Since $F$ is a isomorphism of vector bundles, it is a homeomorphism.
I'm having trouble showing $F_p$ is bijective. I know $F_p$ is linear, but I don't see a reason why this must automatically be bijective.
I tried using the local trivialization $E_p, E'_p \cong \{p\} \times \mathbb R^k$, but no luck.
To expand on my comment.
We can do this twice in two different contexts.
Your apparent context: It appears you are considering the category of (cts/smooth/etc) vector bundles over a fixed base. In this category bundle maps from $E$ to $E'$ are (cts/smooth/etc) maps $F:E\to E'$ such that $\pi' F = \pi$, where $\pi:E\to B$ and $\pi': E'\to B$ are the projections.

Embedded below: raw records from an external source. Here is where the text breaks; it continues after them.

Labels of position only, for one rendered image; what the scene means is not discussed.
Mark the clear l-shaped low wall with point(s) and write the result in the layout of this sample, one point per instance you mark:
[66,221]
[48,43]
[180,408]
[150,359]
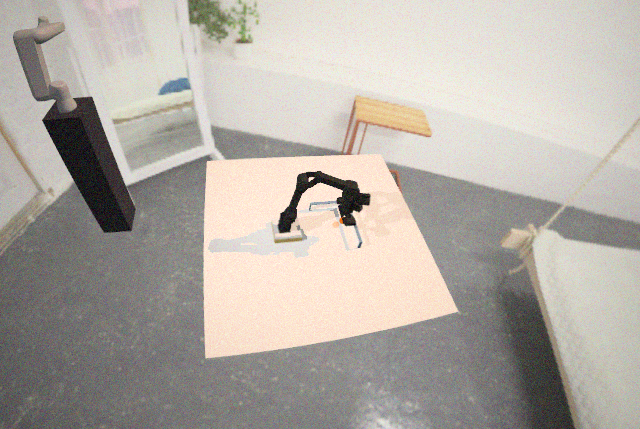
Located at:
[331,207]

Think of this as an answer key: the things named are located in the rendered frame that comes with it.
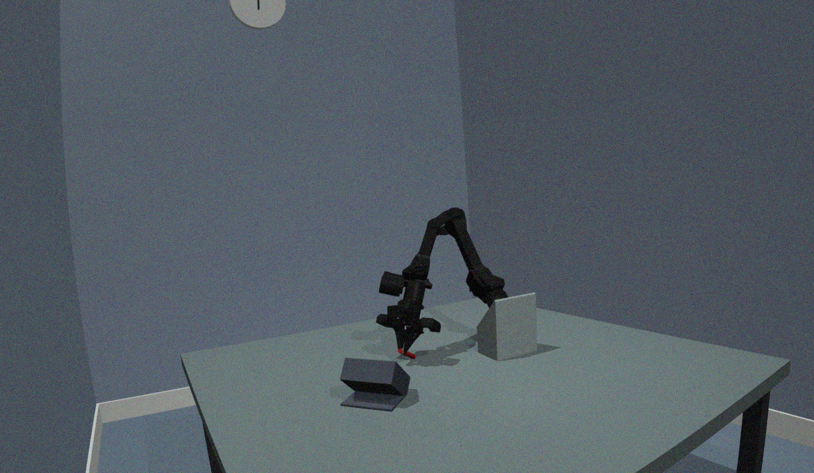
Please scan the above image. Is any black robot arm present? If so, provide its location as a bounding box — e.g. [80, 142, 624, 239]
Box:
[379, 208, 508, 319]

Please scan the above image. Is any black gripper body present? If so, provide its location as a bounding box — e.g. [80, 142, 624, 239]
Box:
[376, 297, 441, 332]

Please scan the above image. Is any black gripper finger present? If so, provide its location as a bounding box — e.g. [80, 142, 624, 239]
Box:
[390, 325, 407, 349]
[403, 327, 424, 353]

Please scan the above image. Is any dark grey flat panel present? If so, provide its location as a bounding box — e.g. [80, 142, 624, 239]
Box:
[340, 357, 411, 412]

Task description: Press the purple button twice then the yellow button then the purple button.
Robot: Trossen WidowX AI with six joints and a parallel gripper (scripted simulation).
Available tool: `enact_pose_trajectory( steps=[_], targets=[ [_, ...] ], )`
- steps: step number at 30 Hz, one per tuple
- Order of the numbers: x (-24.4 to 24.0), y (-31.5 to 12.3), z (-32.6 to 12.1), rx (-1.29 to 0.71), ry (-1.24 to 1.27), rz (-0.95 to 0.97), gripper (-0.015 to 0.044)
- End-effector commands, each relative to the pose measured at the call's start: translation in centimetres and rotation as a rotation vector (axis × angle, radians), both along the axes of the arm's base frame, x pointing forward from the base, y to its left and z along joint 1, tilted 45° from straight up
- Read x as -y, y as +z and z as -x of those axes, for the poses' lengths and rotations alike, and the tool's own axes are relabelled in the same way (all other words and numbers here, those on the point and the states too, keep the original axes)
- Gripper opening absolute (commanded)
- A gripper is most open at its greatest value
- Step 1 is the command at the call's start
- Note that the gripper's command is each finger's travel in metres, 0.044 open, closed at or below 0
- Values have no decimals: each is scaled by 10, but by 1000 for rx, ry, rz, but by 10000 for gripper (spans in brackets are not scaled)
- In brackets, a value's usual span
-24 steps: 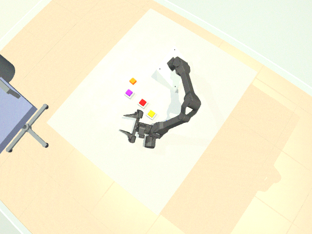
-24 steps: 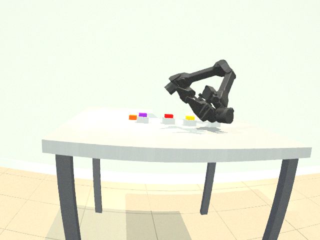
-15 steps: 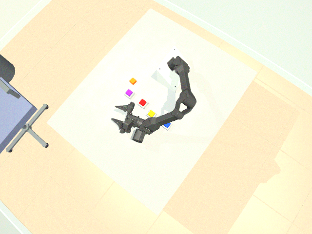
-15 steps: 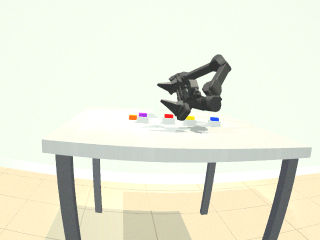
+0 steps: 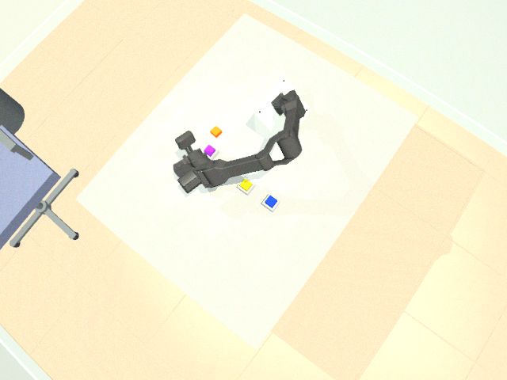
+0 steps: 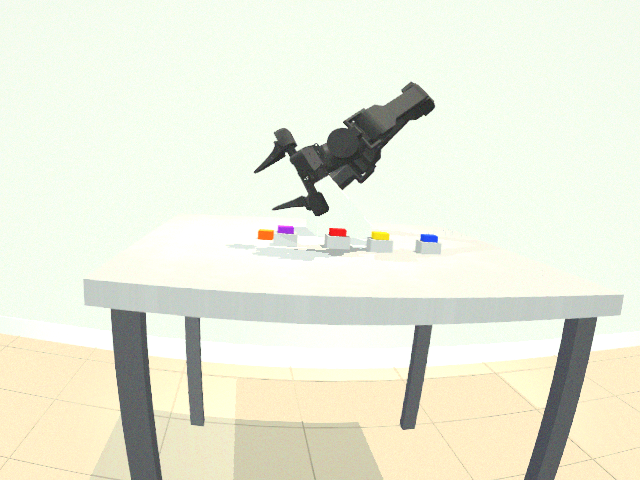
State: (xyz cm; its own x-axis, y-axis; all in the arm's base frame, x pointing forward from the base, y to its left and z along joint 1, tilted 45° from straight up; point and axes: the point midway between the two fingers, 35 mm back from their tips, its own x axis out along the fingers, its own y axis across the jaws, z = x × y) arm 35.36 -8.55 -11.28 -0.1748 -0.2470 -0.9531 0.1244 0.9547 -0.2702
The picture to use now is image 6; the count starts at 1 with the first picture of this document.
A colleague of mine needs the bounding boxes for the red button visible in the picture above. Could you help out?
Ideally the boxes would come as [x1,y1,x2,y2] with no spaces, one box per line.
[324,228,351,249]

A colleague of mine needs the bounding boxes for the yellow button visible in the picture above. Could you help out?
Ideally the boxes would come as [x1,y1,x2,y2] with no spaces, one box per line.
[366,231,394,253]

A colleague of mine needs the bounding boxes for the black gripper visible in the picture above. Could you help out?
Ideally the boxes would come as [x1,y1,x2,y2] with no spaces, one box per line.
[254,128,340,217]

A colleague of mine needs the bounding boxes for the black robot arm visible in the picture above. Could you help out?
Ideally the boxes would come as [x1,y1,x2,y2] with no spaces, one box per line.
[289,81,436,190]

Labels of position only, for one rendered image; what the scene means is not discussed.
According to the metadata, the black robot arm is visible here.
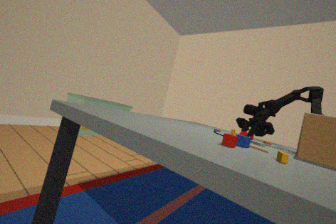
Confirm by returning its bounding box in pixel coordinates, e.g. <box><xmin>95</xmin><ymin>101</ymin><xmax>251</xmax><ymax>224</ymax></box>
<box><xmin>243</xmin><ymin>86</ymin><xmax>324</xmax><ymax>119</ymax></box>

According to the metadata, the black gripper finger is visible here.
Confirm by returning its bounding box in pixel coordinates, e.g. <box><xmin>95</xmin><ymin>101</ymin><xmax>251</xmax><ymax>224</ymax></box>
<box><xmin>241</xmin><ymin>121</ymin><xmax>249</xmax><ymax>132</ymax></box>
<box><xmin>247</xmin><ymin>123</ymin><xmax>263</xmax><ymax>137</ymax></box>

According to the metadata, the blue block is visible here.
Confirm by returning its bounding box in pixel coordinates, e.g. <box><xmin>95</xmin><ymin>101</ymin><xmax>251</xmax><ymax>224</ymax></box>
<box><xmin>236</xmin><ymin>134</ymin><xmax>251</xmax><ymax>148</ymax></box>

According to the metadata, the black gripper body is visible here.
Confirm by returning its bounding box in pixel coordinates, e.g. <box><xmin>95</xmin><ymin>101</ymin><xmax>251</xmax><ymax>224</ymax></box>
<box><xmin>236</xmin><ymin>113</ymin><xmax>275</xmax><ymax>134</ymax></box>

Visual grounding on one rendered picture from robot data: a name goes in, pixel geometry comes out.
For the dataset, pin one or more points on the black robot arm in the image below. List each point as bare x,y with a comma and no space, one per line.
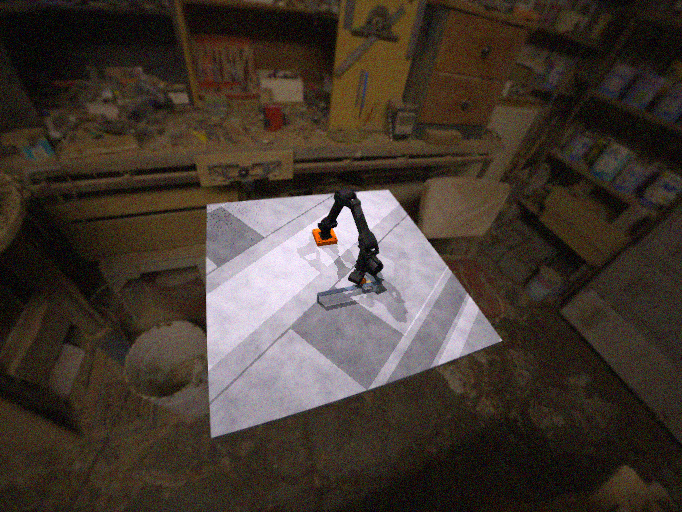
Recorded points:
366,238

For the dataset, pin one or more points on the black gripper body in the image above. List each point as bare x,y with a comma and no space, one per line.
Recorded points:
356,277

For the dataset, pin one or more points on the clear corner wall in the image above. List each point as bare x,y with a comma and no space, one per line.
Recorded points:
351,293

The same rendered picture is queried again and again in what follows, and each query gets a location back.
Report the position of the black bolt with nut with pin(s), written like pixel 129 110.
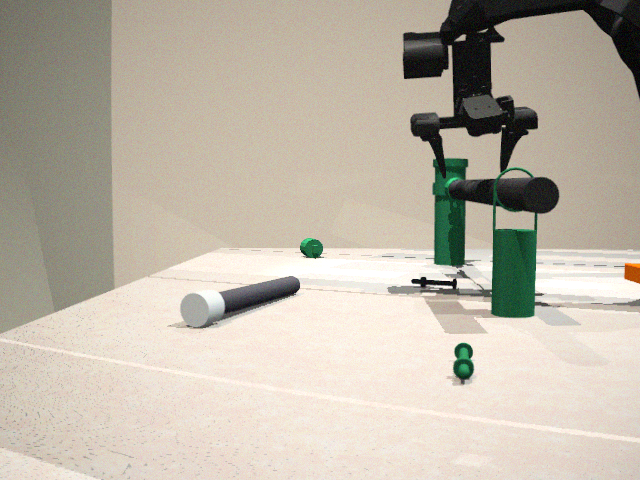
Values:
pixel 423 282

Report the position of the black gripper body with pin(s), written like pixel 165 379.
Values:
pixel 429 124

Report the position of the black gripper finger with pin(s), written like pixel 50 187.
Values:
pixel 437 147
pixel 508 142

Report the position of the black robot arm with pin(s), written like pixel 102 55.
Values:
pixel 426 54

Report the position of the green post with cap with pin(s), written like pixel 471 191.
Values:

Then if $p\in B$, and $x\in E_p = \pi^{-1}(p)$, then $\pi'(F(x)) = \pi(x)=p$. Thus $F(x)\in E'_p$. Therefore, we can see that for each $p\in B$, we have a functor $E\mapsto E_p$ from vector bundles over $B$ to vector spaces. Since functors take isomorphisms to isomorphisms, an isomorphism $\phi:E\to E'$ induces an isomorphism between $E_p$ and $E'_p$.
Now we can generalize.
The general case: Consider the category consisting of pairs $(E,B,\pi,b)$ with $E$ a vector bundle over $B$, $\pi:E\to B$ the projection, and $b\in B$ a point.
Morphisms from $(E,B,\pi,b)$ to $(E',B',\pi',b')$ are bundle maps $(F,f)$ with $F:E\to E'$, $f:B\to B'$ such that $f(b)=b'$, and the diagram $$\require{AMScd} \begin{CD} E @>F>> E' \\ @V\pi VV @VV\pi' V\\ B @>f>> B' \end{CD} $$ commutes.
Now we have a functor which sends the object $(E,B,\pi,b)$ to $E_b := \pi^{-1}(b)$. Checking that a morphism $(F,f)$ sends $E_b$ to $E'_{b'}$ is the same as in the earlier case.